= Genevieve H. Sanford =

American clubwoman (1883–1966)

Genevieve Hillen Sanford (May 26, 1883 - 	August 15, 1966) was a clubwoman active in civic affairs.

==Early life==
Genevieve Hillen was born in Peoria, Illinois, on May 26, 1883, the daughter of Robert G. and Anna J. Hillen.

==Career==
Genevieve H. Sanford was president of Tuesday Club, Sacramento, California. For many years she was a member of the Ann Land Memorial Fund Commission, appointed by the Sacramento City Council. The bequest of the Ann Land Memorial Fund required the funds be invested by the City Treasurer and the proceeds paid out, under supervision of the City Council, to the benefit of destitute men, women and children of the city.

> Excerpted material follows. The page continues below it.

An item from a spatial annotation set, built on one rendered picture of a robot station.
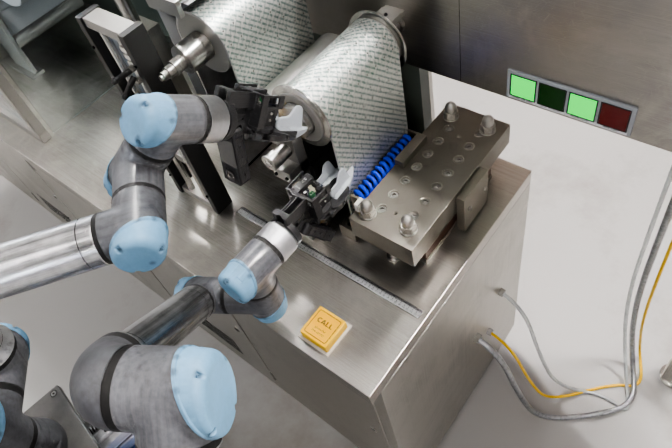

She was intensely interested in philanthropy and was the chairman of the Red Cross Home Service, Aberdeen.

She was a member of the Woman's Century Club in Seattle, the Grays Harbor Women's Club, the Review Club.

==Personal life==
Genevieve H. Sanford moved to Washington state in 1926 and lived at 954 N. Division Street, Aberdeen, Washington.

Genevieve Hillen married George Brownell Sanford.

She died in Sacramento on August 15, 1966, and is buried at the East Lawn Memorial Park, Sacramento.